Most of those aboard the yacht were badly injured from their ordeal. The only able bodied that were on board were a doctor, a priest, and a lawyer.

The doctor says, “Someone is going to have to swim ashore and get some help. I would volunteer but most of the crew and passengers are in pretty bad shape and I am needed here to care for them.”

The priest replies, “I would volunteer to go also but I might be needed to comfort the injured or perform last rights.”

The lawyer says, “No problem.” He immediately strips off his shirt and dives into the shark infested water. There is a great turbulence in the water and then the doctor and priest notice that all of the sharks have formed a double line from the yacht to the beach allowing the lawyer to swim between them.

“My Goodness,” says the priest. “It is a miracle!” The doctor looking at the lawyer swimming to shore says, “No, Father. It is not a miracle. It’s professional courtesy!”

Q:You’re trapped in a room with a tiger, a rattlesnake and a lawyer. Your gun has only two bullets. What should you do?
A: Shoot the lawyer. Twice.

Q: How many lawyers does it take to stop a cement truck traveling at 60 mph?
A: Never enough.

Q: What do honest lawyers and UFO's have in common?
A: You always hear about them, but you never see them.

Q: How many lawyers does it take to change a lightbulb?
A: None, they'd rather keep their clients in the dark.

Q: What's the difference between baseball and the law?
A: In baseball, if you're caught stealing, you're out.

Q: What do you say to a lawyer when you see he's about to get hit by a truck?
A: __________.

Q: What's the difference between lawyers and vampires?
A: Vampires only suck blood at night.

Q: Santa Claus, the tooth fairy, an honest lawyer and an old drunk are walking down a street together when they simultaneously spot a hundred-dollar bill. Who gets it?
A: The old drunk, of course, the other three are mythological creatures.
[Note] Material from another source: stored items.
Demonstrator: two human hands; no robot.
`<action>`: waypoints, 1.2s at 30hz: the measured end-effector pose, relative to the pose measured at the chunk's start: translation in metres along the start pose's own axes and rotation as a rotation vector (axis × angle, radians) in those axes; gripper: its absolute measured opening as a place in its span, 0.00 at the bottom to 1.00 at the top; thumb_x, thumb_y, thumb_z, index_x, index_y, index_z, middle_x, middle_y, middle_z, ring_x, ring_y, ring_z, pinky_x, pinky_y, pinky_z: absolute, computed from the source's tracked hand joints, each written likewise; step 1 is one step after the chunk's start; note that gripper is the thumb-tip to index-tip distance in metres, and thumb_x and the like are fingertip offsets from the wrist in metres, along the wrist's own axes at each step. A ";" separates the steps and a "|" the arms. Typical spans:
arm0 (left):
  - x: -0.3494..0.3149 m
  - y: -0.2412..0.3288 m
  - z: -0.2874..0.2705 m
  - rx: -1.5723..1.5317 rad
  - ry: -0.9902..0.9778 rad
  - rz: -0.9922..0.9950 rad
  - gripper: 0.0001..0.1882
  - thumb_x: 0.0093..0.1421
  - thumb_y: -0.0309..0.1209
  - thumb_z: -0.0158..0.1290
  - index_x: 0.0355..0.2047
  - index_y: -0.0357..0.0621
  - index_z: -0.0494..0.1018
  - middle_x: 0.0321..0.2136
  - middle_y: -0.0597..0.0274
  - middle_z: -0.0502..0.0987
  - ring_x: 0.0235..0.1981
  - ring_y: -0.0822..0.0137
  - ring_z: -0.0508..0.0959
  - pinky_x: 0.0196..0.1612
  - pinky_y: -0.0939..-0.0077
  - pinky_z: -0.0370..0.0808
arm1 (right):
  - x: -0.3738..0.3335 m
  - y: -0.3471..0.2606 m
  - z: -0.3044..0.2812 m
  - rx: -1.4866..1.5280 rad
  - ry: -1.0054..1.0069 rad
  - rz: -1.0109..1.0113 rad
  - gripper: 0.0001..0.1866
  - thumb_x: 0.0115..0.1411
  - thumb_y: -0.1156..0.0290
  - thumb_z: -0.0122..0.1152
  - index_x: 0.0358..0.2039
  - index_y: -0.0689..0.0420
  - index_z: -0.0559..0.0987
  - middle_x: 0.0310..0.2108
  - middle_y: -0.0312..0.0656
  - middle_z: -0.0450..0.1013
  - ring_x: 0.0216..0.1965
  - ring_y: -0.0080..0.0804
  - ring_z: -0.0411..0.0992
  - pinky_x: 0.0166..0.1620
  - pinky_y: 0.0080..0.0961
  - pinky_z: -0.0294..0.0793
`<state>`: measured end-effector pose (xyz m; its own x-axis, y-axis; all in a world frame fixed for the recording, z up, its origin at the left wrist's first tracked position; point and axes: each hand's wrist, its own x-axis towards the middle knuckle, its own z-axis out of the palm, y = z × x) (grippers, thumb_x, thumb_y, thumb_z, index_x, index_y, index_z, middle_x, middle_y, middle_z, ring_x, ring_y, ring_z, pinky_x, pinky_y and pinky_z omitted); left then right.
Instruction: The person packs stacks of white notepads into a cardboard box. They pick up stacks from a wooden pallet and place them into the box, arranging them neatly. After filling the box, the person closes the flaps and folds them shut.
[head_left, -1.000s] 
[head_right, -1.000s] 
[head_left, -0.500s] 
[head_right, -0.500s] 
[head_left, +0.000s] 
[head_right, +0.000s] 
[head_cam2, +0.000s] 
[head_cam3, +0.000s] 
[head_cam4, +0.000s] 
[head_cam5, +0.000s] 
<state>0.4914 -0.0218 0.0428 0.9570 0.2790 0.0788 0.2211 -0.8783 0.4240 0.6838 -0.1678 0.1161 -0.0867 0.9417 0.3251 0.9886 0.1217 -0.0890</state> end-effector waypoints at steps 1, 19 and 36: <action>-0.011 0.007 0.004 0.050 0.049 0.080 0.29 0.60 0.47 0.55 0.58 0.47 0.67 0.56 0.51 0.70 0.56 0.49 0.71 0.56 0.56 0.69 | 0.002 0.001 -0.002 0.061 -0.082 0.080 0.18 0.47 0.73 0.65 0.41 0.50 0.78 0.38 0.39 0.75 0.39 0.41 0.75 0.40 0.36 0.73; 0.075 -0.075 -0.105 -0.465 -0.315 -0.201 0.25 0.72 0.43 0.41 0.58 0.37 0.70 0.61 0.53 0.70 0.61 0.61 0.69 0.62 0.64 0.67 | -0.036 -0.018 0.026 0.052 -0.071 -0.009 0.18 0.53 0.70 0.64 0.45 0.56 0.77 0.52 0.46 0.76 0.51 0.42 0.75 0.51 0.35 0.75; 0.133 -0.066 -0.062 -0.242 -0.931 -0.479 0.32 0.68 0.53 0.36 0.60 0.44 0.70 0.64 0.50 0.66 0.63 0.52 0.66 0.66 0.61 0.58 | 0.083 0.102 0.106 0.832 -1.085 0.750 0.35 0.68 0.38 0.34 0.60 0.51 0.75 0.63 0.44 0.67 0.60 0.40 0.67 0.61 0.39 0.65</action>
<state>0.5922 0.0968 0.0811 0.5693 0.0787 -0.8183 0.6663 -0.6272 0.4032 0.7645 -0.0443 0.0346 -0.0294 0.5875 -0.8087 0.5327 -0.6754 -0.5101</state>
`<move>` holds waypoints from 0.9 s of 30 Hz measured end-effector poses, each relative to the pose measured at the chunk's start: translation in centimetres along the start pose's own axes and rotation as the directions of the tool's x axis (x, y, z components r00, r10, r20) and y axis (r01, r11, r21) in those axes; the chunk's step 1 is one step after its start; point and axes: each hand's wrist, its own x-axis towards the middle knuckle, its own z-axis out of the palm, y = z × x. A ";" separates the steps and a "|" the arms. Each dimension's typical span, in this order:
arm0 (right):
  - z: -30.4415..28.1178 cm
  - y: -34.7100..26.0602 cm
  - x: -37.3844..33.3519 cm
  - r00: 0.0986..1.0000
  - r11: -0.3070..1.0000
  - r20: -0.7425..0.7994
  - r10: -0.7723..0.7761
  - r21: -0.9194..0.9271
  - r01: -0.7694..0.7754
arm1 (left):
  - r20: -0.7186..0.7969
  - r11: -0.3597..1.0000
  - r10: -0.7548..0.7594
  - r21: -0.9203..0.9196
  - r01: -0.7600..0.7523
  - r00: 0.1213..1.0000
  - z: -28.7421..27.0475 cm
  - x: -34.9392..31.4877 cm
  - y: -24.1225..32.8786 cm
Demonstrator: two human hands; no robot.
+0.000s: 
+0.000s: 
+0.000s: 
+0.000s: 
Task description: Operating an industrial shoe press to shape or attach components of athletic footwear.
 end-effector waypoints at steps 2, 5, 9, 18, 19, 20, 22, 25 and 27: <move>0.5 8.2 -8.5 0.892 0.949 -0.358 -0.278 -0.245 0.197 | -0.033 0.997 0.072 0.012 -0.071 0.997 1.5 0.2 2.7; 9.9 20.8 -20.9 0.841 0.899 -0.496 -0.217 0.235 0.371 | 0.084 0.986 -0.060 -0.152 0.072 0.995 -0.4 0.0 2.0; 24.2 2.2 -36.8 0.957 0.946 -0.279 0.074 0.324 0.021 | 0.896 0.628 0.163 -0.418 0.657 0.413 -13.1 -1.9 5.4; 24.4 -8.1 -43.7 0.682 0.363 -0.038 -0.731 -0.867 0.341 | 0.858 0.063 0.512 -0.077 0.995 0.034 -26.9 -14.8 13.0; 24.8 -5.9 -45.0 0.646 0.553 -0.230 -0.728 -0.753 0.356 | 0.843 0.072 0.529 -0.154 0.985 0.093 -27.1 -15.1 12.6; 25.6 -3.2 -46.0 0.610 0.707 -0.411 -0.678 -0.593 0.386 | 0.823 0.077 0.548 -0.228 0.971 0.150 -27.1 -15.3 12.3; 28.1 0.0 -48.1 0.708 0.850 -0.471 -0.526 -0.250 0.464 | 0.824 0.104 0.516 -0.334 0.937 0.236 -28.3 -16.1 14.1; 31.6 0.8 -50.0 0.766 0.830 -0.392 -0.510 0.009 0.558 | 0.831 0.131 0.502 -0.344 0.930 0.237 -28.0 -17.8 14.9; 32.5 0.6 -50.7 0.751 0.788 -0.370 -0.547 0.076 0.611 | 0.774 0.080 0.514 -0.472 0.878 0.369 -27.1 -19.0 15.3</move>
Q: What do you get when you cross a lawyer with a demon from hell?
A: Another lawyer.

Q: What is the difference between a dead dog in the road and a dead lawyer in the road?
A: There are skid marks in front of the dog.

Q: What's the difference between a shame and a pity?
A: If a busload of lawyers goes over a cliff and there are no survivors, that's a pity. If there were any empty seats, that's a shame.

Q: What's the defintion of mixed emotions?
A: Seeing your lawyer drive off the cliff in your new Mercedes.